==== RECORDS SUPPLIED

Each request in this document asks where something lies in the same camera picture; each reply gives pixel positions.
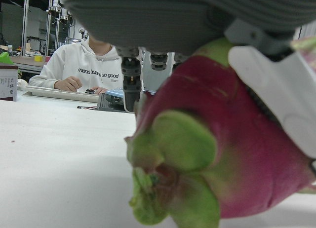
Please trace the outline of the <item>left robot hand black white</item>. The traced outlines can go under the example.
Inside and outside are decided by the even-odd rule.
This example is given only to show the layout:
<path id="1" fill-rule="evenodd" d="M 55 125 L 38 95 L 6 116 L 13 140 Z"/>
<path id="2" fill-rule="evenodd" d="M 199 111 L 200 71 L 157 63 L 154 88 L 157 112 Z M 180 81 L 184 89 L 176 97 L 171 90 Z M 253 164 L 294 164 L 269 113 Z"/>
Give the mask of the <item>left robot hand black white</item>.
<path id="1" fill-rule="evenodd" d="M 122 59 L 136 172 L 316 175 L 316 0 L 61 0 Z"/>

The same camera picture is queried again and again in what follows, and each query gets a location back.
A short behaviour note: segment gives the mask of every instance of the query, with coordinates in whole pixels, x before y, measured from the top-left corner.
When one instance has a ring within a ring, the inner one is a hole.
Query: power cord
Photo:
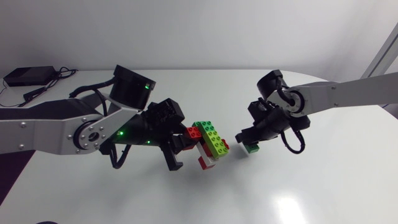
[[[65,78],[69,78],[72,75],[76,74],[77,71],[78,71],[77,69],[69,69],[67,67],[61,67],[60,70],[55,74],[54,77],[52,77],[52,80],[45,87],[41,87],[41,88],[38,88],[38,89],[36,89],[34,91],[31,91],[29,93],[24,94],[25,102],[18,103],[16,105],[12,105],[12,106],[6,106],[6,105],[3,105],[3,104],[0,103],[0,106],[3,106],[3,107],[14,107],[14,106],[23,107],[26,104],[30,103],[32,100],[34,100],[37,97],[39,97],[44,92],[46,92],[49,88],[55,86],[55,84],[57,84],[57,82],[59,80],[65,79]],[[70,72],[70,74],[63,76],[63,74],[66,73],[66,72]],[[4,88],[0,91],[0,94],[7,88],[7,86],[4,84],[4,80],[3,80],[2,84],[3,84]]]

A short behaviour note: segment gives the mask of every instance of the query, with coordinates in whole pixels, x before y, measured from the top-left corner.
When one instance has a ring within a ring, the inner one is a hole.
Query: green lego brick
[[[210,149],[211,155],[213,155],[215,159],[227,155],[228,149],[225,147],[216,131],[205,132],[202,136]]]
[[[196,121],[192,125],[193,127],[198,127],[199,131],[203,134],[209,131],[216,131],[211,121]]]
[[[257,144],[251,145],[251,146],[247,146],[244,145],[244,147],[246,148],[246,150],[248,151],[248,153],[254,153],[257,152],[260,148]]]

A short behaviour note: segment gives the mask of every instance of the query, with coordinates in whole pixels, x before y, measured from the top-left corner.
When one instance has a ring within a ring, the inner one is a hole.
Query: white wall
[[[0,76],[16,67],[280,68],[359,78],[396,0],[0,2]]]

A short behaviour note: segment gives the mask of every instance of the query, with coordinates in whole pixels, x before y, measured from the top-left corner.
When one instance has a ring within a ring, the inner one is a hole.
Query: black cable
[[[296,151],[296,150],[294,150],[294,149],[292,149],[292,148],[290,147],[290,145],[289,145],[289,144],[287,143],[287,141],[286,141],[286,136],[285,136],[285,133],[284,133],[284,132],[281,132],[281,133],[280,133],[280,136],[281,136],[282,141],[284,142],[286,148],[287,148],[290,152],[293,152],[294,154],[300,154],[300,153],[302,153],[302,152],[304,151],[304,149],[305,149],[304,137],[301,135],[301,132],[300,132],[300,131],[294,131],[294,133],[296,134],[297,139],[298,139],[298,140],[300,141],[300,143],[301,143],[301,146],[300,146],[300,150],[299,150],[299,151]]]
[[[108,110],[106,109],[106,103],[105,103],[105,97],[104,97],[104,95],[102,95],[102,94],[100,93],[100,91],[98,91],[97,89],[94,89],[93,91],[97,94],[97,96],[98,96],[99,99],[101,100],[102,109],[103,109],[103,111],[104,111],[104,116],[107,116],[107,115],[108,115]]]
[[[293,99],[289,99],[285,93],[282,91],[282,81],[280,78],[277,78],[277,89],[276,91],[278,92],[279,97],[282,98],[286,103],[288,103],[290,106],[294,106],[295,102]]]
[[[77,71],[78,71],[77,69],[69,69],[69,68],[67,68],[67,67],[61,67],[60,70],[55,74],[54,77],[52,77],[52,80],[43,88],[42,91],[38,92],[37,94],[35,94],[35,95],[32,96],[31,98],[29,98],[28,100],[25,100],[25,102],[23,102],[23,103],[18,103],[18,104],[16,104],[16,105],[12,105],[12,106],[4,106],[4,105],[0,104],[0,106],[3,106],[3,107],[14,107],[14,106],[23,107],[23,106],[25,106],[26,104],[30,103],[32,100],[34,100],[34,99],[36,99],[37,97],[39,97],[39,96],[40,96],[41,94],[43,94],[44,92],[46,92],[49,88],[55,86],[55,84],[57,84],[57,82],[58,82],[59,80],[64,79],[64,78],[69,78],[69,77],[71,77],[72,75],[76,74]],[[70,72],[70,74],[69,74],[69,75],[62,76],[62,74],[65,73],[65,72]]]
[[[88,91],[88,90],[94,90],[94,89],[99,89],[99,88],[104,88],[107,86],[112,85],[113,83],[115,83],[116,79],[115,77],[113,77],[112,79],[103,82],[103,83],[98,83],[98,84],[94,84],[94,85],[89,85],[89,86],[81,86],[79,88],[77,88],[75,91],[69,93],[69,98],[74,98],[77,95],[79,95],[80,93],[83,93],[84,91]]]
[[[4,86],[4,88],[0,91],[0,94],[7,88],[6,85],[4,84],[4,80],[2,80],[2,85]]]
[[[129,153],[130,148],[131,148],[131,145],[126,145],[126,147],[123,150],[122,156],[120,157],[120,159],[118,161],[118,153],[116,152],[116,148],[112,147],[109,157],[111,158],[111,163],[112,163],[113,168],[118,169],[123,166],[124,161],[127,158],[127,154]]]

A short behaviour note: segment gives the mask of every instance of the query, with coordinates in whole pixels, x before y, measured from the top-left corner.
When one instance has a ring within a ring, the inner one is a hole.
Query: lego block
[[[187,128],[184,132],[184,136],[196,141],[201,139],[201,134],[198,127]]]
[[[206,166],[213,166],[216,165],[216,163],[218,162],[218,159],[215,159],[213,157],[209,157],[206,155],[205,150],[203,149],[203,147],[201,146],[200,142],[198,142],[197,144],[197,148],[199,150],[200,156],[203,159],[203,162],[205,162]]]
[[[201,157],[199,157],[199,164],[200,164],[200,166],[201,166],[201,169],[203,169],[203,170],[207,170],[207,169],[210,169],[210,168],[213,168],[216,164],[214,164],[214,165],[211,165],[211,166],[207,166],[206,164],[205,164],[205,161],[203,160],[203,157],[201,156]]]
[[[251,146],[247,146],[244,145],[244,147],[246,148],[246,150],[248,151],[248,153],[254,153],[257,152],[260,148],[257,144],[251,145]]]
[[[195,146],[196,146],[196,145],[189,146],[189,147],[183,148],[182,150],[183,150],[183,151],[190,150],[190,149],[193,149]]]
[[[199,131],[202,134],[209,131],[216,131],[216,129],[211,124],[211,121],[197,121],[194,122],[192,126],[198,127]]]
[[[210,149],[209,149],[209,147],[207,146],[205,140],[204,140],[203,138],[201,138],[201,139],[199,140],[199,142],[200,142],[201,146],[203,147],[203,149],[205,150],[206,155],[207,155],[207,156],[213,156],[213,155],[211,154]]]
[[[225,147],[229,150],[229,145],[225,142],[225,139],[222,139],[222,142],[224,143]]]
[[[203,150],[205,150],[205,153],[207,156],[213,156],[206,143],[202,144],[202,146],[203,146]]]
[[[225,147],[224,143],[222,142],[216,131],[202,133],[202,136],[215,159],[227,155],[228,149]]]

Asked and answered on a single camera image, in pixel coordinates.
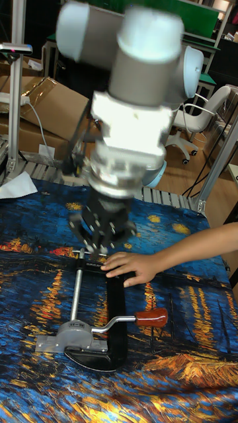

========

Please output all the records above exactly, leaving out every picture.

Each request in this document asks where something lies in the same camera picture; each reply gives pixel positions.
Please trace the outline of the <item>left robot hand black white</item>. The traced outlines can go under the example.
Inside and outside are decided by the even-odd rule.
This example is given only to show the layout:
<path id="1" fill-rule="evenodd" d="M 55 125 L 38 95 L 6 116 L 13 140 Z"/>
<path id="2" fill-rule="evenodd" d="M 199 111 L 200 71 L 157 63 L 154 88 L 157 112 Z M 180 81 L 184 89 L 176 97 L 171 90 Z M 253 164 L 294 164 L 269 113 Z"/>
Give the mask of the <item>left robot hand black white</item>.
<path id="1" fill-rule="evenodd" d="M 122 59 L 136 172 L 316 175 L 316 0 L 61 0 Z"/>

The same camera picture is queried again and again in what follows, and each query gets a location back.
A short behaviour note: segment gives the mask of every instance of the query, with coordinates in whole pixels, x before y, measured from the top-left corner.
When one instance has a ring within a ring, the inner one is a hole.
Query: power cord
Photo:
[[[65,78],[69,78],[72,75],[76,74],[77,71],[78,71],[77,69],[69,69],[67,67],[61,67],[60,70],[55,74],[54,77],[52,77],[52,80],[45,87],[41,87],[41,88],[38,88],[38,89],[36,89],[34,91],[31,91],[29,93],[24,94],[25,102],[18,103],[16,105],[12,105],[12,106],[6,106],[6,105],[3,105],[3,104],[0,103],[0,106],[3,106],[3,107],[14,107],[14,106],[23,107],[26,104],[30,103],[32,100],[34,100],[37,97],[39,97],[44,92],[46,92],[49,88],[55,86],[55,84],[57,84],[57,82],[59,80],[65,79]],[[70,72],[70,74],[63,76],[63,74],[66,73],[66,72]],[[4,88],[0,91],[0,94],[7,88],[7,86],[4,84],[4,80],[3,80],[2,84],[3,84]]]

A short behaviour note: segment gives the mask of every instance of the query, with coordinates in whole pixels, x before y, measured from the top-left corner.
When one instance has a ring within a ring, the inner one is a hole.
Query: green lego brick
[[[210,149],[211,155],[213,155],[215,159],[227,155],[228,149],[225,147],[216,131],[205,132],[202,136]]]
[[[196,121],[192,125],[193,127],[198,127],[199,131],[203,134],[209,131],[216,131],[211,121]]]
[[[257,144],[251,145],[251,146],[247,146],[244,145],[244,147],[246,148],[246,150],[248,151],[248,153],[254,153],[257,152],[260,148]]]

A short behaviour note: segment gives the mask of every instance of the query, with coordinates in whole pixels, x before y, measured from the top-left corner.
When one instance has a ring within a ring, the inner one is a hole.
Query: white wall
[[[0,76],[16,67],[280,68],[359,78],[396,0],[0,2]]]

A short behaviour note: segment gives the mask of every instance of the query, with coordinates in whole pixels, x before y, measured from the top-left corner.
When one instance has a ring within a ring, the inner one is a hole.
Query: black cable
[[[296,151],[296,150],[294,150],[294,149],[292,149],[292,148],[290,147],[290,145],[289,145],[289,144],[287,143],[287,141],[286,141],[286,136],[285,136],[285,133],[284,133],[284,132],[281,132],[281,133],[280,133],[280,136],[281,136],[282,141],[284,142],[286,148],[287,148],[290,152],[293,152],[294,154],[300,154],[300,153],[302,153],[302,152],[304,151],[304,149],[305,149],[304,137],[301,135],[301,132],[300,132],[300,131],[294,131],[294,133],[296,134],[297,139],[298,139],[298,140],[300,141],[300,143],[301,143],[301,146],[300,146],[300,150],[299,150],[299,151]]]
[[[108,110],[106,109],[106,103],[105,103],[105,97],[104,97],[104,95],[102,95],[102,94],[100,93],[100,91],[98,91],[97,89],[94,89],[93,91],[97,94],[97,96],[98,96],[99,99],[101,100],[102,109],[103,109],[103,111],[104,111],[104,116],[107,116],[107,115],[108,115]]]
[[[293,99],[289,99],[285,93],[282,91],[282,81],[280,78],[277,78],[277,89],[276,91],[278,92],[279,97],[282,98],[286,103],[288,103],[290,106],[294,106],[295,102]]]
[[[77,71],[78,71],[77,69],[69,69],[69,68],[67,68],[67,67],[61,67],[60,70],[55,74],[54,77],[52,77],[52,80],[43,88],[42,91],[38,92],[37,94],[35,94],[35,95],[32,96],[31,98],[29,98],[28,100],[25,100],[25,102],[23,102],[23,103],[18,103],[18,104],[16,104],[16,105],[12,105],[12,106],[4,106],[4,105],[0,104],[0,106],[3,106],[3,107],[14,107],[14,106],[23,107],[23,106],[25,106],[26,104],[30,103],[32,100],[34,100],[34,99],[36,99],[37,97],[39,97],[39,96],[40,96],[41,94],[43,94],[44,92],[46,92],[49,88],[55,86],[55,84],[57,84],[57,82],[58,82],[59,80],[64,79],[64,78],[69,78],[69,77],[71,77],[72,75],[76,74]],[[70,72],[70,74],[69,74],[69,75],[62,76],[62,74],[65,73],[65,72]]]
[[[88,91],[88,90],[94,90],[94,89],[99,89],[99,88],[104,88],[107,86],[112,85],[113,83],[115,83],[116,79],[115,77],[113,77],[112,79],[103,82],[103,83],[98,83],[98,84],[94,84],[94,85],[89,85],[89,86],[81,86],[79,88],[77,88],[75,91],[69,93],[69,98],[74,98],[77,95],[79,95],[80,93],[83,93],[84,91]]]
[[[4,86],[4,88],[0,91],[0,94],[7,88],[6,85],[4,84],[4,80],[2,80],[2,85]]]
[[[129,153],[130,148],[131,148],[131,145],[126,145],[126,147],[123,150],[122,156],[120,157],[120,159],[118,161],[118,153],[116,152],[116,148],[112,147],[109,157],[111,158],[111,163],[112,163],[113,168],[118,169],[123,166],[124,161],[127,158],[127,154]]]

A short behaviour note: segment gives the mask of every instance of the query, with coordinates in whole pixels, x before y, measured from the top-left corner.
When one instance has a ring within a ring, the inner one is a hole.
Query: lego block
[[[187,128],[184,132],[184,136],[196,141],[201,139],[201,134],[198,127]]]
[[[206,166],[213,166],[216,165],[216,163],[218,162],[218,159],[215,159],[213,157],[209,157],[206,155],[205,150],[203,149],[203,147],[201,146],[200,142],[198,142],[197,144],[197,148],[199,150],[200,156],[203,159],[203,162],[205,162]]]
[[[201,157],[199,157],[199,164],[200,164],[200,166],[201,166],[201,169],[203,169],[203,170],[207,170],[207,169],[210,169],[210,168],[213,168],[216,164],[214,164],[214,165],[211,165],[211,166],[207,166],[206,164],[205,164],[205,161],[203,160],[203,157],[201,156]]]
[[[251,146],[247,146],[244,145],[244,147],[246,148],[246,150],[248,151],[248,153],[254,153],[257,152],[260,148],[257,144],[251,145]]]
[[[195,146],[196,146],[196,145],[189,146],[189,147],[183,148],[182,150],[183,150],[183,151],[190,150],[190,149],[193,149]]]
[[[199,131],[202,134],[209,131],[216,131],[216,129],[211,124],[211,121],[197,121],[194,122],[192,126],[198,127]]]
[[[210,149],[209,149],[209,147],[207,146],[205,140],[204,140],[203,138],[201,138],[201,139],[199,140],[199,142],[200,142],[201,146],[203,147],[203,149],[205,150],[206,155],[207,155],[207,156],[213,156],[213,155],[211,154]]]
[[[225,147],[229,150],[229,145],[225,142],[225,139],[222,139],[222,142],[224,143]]]
[[[203,150],[205,150],[205,153],[207,156],[213,156],[206,143],[202,144],[202,146],[203,146]]]
[[[225,147],[224,143],[222,142],[216,131],[202,133],[202,136],[215,159],[227,155],[228,149]]]

Asked and answered on a single camera image, in pixel coordinates.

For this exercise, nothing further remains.